» Task to complete
Could you reproduce the line where "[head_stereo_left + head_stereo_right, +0" occurs and all lines after it in the listing below, through the final one, without changing anything?

» Collected material
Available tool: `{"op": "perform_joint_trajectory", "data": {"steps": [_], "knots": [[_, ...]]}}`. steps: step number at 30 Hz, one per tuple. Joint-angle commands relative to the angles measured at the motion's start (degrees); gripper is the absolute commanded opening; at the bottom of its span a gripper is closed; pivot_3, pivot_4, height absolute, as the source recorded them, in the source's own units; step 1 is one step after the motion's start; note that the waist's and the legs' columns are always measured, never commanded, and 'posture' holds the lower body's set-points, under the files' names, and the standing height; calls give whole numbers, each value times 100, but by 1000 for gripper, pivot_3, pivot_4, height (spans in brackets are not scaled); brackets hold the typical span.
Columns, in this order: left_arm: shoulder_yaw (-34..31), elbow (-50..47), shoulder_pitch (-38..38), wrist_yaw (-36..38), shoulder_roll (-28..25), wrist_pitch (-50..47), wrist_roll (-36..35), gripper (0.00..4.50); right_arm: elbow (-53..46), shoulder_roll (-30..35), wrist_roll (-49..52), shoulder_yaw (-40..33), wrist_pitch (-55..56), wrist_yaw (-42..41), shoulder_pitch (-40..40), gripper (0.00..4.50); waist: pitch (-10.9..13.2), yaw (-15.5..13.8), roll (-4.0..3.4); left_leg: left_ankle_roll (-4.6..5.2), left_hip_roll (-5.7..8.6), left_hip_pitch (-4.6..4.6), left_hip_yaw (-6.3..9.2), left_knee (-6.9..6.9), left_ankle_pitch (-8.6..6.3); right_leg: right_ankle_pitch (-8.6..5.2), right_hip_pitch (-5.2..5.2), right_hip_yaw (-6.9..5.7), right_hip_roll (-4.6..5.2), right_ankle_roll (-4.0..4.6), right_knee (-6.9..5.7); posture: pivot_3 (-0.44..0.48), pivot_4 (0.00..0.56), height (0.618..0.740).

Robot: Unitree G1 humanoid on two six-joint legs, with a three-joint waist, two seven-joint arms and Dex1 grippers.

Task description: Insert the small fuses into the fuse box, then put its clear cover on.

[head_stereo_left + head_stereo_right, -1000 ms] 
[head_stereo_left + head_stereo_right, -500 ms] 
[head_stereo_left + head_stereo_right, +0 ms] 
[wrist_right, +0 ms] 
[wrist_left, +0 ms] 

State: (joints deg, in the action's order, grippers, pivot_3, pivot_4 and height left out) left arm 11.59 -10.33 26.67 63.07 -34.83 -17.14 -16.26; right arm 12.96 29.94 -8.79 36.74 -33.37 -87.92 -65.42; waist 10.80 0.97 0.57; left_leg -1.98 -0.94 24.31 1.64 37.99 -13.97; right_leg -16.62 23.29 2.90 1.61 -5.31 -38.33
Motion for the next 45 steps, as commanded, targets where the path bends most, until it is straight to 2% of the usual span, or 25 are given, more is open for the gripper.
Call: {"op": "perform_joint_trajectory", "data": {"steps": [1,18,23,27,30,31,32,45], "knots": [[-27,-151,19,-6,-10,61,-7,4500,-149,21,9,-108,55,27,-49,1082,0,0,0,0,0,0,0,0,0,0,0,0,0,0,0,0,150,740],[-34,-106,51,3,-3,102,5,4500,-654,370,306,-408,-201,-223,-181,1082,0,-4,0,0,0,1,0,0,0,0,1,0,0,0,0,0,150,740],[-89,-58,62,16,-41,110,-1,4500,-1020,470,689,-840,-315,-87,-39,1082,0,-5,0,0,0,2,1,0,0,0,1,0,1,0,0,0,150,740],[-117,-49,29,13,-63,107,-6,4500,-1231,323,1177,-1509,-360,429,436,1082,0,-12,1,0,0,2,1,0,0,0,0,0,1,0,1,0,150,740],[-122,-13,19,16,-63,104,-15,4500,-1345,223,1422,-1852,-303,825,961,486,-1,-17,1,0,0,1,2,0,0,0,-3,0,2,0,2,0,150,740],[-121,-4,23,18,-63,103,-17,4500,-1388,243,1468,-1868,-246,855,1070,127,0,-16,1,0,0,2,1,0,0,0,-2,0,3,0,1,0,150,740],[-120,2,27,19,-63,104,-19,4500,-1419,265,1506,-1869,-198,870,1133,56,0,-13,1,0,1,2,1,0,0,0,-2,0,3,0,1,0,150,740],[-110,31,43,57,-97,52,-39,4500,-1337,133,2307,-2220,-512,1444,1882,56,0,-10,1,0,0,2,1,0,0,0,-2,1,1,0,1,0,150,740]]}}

» Exercise answer
[head_stereo_left + head_stereo_right, +0 ms] 
[wrist_right, +0 ms] 
[wrist_left, +0 ms] 

State: (joints deg, in the action's order, grippers, pivot_3, pivot_4 and height left out) left arm 11.59 -10.33 26.67 63.07 -34.83 -17.14 -16.26; right arm 12.96 29.94 -8.79 36.74 -33.37 -87.92 -65.42; waist 10.80 0.97 0.57; left_leg -1.98 -0.94 24.31 1.64 37.99 -13.97; right_leg -16.62 23.29 2.90 1.61 -5.31 -38.33
Motion for the next 45 steps, as commanded, targets where the path bends most, until it is straight to 2% of the usual span, or 25 are given, more is open for the gripper.
Call: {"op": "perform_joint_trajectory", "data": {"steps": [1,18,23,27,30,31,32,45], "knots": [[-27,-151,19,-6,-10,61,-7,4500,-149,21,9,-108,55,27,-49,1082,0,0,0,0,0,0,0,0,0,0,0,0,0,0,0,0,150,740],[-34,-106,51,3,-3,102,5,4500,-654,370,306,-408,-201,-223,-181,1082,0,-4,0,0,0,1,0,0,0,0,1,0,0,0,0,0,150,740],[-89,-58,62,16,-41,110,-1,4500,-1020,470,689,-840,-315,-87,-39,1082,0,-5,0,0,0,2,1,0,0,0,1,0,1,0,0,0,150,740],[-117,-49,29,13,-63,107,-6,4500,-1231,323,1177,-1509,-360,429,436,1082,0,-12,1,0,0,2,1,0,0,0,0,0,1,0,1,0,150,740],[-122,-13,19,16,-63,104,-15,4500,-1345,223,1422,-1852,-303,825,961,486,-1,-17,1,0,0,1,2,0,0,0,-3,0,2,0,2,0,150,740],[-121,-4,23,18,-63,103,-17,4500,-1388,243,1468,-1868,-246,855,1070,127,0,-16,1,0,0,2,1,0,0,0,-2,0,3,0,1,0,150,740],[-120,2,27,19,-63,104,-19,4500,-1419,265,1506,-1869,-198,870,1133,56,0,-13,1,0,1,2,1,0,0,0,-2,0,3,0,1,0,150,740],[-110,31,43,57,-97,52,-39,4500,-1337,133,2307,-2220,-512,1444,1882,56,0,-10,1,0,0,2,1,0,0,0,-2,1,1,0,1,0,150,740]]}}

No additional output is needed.